Filmowcy zaznaczyli, że oczekują 1,5% od przychodów rynku VOD:
"
Domagamy się jedynie 1,5% od przychodów rynku VOD
, co na tę chwilę szacowane jest na ok. 40 milionów złotych w skali roku. Dotychczas wierzyliśmy, że nie jest to kwota, za którą polski Rząd chce zaprzepaścić przyszłość polskich obywatelek i polskich obywateli" - stwierdzono w liście.
"Wierzymy, że uwzględni Pan nasze stanowisko w pracach nad ustawą i przywróci do projektu przepisy o tantiemach za eksploatację utworów audiowizualnych w Internecie, bo zależy Panu na młodych filmowczyniach i filmowcach. Nie chcemy być kolejną grupą skazaną na emigrację zarobkową do krajów, które szanują nasze prawo do należnych nam tantiem z Internetu" - dodano.

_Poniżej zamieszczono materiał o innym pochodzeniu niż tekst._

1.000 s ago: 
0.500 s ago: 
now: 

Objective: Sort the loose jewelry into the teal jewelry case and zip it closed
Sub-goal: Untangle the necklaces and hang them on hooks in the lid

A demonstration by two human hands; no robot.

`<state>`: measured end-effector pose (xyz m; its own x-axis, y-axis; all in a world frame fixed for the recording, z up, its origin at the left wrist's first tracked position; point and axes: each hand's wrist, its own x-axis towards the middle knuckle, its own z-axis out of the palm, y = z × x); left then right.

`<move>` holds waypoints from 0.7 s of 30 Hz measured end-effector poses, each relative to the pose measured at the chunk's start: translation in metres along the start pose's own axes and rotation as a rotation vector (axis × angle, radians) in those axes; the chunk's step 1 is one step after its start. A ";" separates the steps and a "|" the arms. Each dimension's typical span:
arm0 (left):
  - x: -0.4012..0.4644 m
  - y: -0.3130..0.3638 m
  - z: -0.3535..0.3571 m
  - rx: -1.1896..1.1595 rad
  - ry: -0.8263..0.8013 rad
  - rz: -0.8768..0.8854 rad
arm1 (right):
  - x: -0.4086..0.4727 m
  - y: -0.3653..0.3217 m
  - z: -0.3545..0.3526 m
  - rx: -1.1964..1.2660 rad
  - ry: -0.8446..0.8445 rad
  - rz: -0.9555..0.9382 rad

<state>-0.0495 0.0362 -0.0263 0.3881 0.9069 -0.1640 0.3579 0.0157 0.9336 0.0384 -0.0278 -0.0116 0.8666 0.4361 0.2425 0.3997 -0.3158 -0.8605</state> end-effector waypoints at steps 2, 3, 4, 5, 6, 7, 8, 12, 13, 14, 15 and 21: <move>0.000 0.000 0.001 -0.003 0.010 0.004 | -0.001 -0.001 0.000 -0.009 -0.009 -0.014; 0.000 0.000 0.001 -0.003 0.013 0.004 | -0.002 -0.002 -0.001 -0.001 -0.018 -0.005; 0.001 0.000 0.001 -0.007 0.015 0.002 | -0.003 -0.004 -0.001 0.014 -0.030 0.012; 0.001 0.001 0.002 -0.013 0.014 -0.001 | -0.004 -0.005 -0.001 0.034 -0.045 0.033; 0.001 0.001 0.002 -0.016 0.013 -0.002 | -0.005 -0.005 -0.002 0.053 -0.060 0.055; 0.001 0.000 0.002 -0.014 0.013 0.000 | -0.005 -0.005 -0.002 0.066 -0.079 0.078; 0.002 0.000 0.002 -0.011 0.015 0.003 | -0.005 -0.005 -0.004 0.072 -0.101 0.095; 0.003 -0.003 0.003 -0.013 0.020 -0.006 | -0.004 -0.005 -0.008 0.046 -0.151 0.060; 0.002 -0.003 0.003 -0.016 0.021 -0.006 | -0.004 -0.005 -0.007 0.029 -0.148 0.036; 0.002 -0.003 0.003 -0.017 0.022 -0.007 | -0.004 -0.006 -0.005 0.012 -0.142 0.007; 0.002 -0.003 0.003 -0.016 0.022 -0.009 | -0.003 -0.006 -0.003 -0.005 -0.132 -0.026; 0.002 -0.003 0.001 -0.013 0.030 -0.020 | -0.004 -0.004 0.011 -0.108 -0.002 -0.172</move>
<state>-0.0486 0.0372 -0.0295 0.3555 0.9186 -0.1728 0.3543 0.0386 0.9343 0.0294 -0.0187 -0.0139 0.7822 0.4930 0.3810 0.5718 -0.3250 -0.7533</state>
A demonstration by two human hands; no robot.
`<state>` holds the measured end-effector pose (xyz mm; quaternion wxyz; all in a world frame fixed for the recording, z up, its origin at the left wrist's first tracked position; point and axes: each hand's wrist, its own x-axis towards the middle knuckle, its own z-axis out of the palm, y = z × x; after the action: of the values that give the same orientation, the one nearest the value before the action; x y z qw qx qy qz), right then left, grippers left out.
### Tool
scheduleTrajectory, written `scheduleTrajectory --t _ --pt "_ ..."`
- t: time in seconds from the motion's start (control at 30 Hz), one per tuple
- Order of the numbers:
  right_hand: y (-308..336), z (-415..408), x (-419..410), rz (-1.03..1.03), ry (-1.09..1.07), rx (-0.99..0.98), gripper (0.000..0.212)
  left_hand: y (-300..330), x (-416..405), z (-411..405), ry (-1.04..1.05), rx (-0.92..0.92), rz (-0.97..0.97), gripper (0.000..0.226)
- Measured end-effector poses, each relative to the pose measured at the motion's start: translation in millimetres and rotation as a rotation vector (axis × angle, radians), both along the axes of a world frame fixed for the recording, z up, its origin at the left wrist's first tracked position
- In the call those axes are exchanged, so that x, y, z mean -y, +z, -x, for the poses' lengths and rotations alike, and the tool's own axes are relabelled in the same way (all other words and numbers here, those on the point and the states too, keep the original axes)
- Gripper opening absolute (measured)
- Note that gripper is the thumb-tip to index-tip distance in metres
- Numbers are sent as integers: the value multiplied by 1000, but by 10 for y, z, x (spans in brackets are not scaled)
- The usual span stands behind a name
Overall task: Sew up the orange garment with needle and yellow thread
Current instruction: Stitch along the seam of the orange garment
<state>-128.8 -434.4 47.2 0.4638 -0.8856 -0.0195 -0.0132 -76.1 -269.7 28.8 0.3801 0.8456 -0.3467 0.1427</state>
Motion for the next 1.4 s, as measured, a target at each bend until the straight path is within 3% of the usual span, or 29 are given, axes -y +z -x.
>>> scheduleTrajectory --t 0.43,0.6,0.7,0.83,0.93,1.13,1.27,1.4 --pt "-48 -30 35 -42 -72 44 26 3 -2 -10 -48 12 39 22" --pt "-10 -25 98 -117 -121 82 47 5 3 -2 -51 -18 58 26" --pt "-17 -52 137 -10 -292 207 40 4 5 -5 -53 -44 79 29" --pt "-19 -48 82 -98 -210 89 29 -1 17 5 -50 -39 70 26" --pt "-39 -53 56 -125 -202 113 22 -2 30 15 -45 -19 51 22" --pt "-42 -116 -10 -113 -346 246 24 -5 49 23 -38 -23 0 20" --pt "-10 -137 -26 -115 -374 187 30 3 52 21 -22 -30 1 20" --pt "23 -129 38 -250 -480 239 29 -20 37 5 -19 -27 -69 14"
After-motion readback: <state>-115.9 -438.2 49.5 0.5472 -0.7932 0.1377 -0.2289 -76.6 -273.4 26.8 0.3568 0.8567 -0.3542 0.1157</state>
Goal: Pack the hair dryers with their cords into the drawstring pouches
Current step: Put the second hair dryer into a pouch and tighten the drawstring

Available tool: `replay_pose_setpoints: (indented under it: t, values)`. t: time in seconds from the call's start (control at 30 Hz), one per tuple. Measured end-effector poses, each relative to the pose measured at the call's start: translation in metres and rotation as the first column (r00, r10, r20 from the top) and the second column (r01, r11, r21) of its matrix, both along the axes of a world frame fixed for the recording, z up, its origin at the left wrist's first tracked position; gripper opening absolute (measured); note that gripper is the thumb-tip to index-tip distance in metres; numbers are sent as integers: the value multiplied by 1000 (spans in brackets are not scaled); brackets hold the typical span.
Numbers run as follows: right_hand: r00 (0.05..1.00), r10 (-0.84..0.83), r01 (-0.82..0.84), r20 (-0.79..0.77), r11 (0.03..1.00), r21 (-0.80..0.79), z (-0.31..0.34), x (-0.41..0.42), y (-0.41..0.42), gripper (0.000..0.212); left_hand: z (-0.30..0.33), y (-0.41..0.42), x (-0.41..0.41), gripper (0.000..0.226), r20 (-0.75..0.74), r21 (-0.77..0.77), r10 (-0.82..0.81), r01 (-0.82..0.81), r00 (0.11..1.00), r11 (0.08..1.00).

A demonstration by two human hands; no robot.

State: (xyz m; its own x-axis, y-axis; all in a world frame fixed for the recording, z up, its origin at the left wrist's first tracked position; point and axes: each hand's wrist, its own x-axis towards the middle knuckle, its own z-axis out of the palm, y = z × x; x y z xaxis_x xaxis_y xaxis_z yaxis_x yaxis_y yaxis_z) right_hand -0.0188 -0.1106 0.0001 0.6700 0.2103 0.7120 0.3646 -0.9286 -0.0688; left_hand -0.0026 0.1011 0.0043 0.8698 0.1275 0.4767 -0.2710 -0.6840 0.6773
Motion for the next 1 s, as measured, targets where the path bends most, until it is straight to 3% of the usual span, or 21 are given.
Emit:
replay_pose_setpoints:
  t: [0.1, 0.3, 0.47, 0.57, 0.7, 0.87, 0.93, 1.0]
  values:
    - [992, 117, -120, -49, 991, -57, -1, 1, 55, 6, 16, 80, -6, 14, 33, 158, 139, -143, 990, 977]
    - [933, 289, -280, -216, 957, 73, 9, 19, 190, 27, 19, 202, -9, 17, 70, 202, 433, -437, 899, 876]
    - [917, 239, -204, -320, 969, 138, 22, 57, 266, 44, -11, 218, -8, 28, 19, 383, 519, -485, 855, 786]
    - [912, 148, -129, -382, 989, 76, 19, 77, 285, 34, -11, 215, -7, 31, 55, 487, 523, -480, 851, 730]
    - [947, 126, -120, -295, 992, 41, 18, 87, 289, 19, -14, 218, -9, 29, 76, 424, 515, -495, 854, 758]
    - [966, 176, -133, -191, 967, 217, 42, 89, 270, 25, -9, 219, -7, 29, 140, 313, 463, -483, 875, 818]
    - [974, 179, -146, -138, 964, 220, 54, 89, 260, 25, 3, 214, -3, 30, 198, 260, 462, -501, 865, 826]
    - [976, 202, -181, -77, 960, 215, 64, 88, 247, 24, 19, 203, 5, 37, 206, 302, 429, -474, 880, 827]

List do ministra można było podpisać w czasie
protestu, który zorganizowano przed resortem kultury
. Przed budynkiem ministerstwa zebrała się liczna grupa filmowców. Kilkoro z nich zostało zaproszonych do siedziby resortu kultury na rozmowy. Jak podaje
Gazeta Wyborcza,
spotkanie miało trwać ponad godzinę. Przedstawiciele resortu mieli zasugerować filmowcom, że rząd zamierza procedować projekt ustawy w obecnym kształcie, nie nanosząc poprawek. Dziennik ustalił, że rządzący przekazali, że
sprawą tantiem zajmą się w późniejszym czasie
.
Do protestujących przed ministerstwem filmowców dołączyli także politycy. Pojawiła się Daria Gosek-Popiołek i Dorota Olko z Partii Razem oraz Franciszek Sterczewski z klubu Koalicji Obywatelskiej. Zapewniali, że będą wspierać środowisko.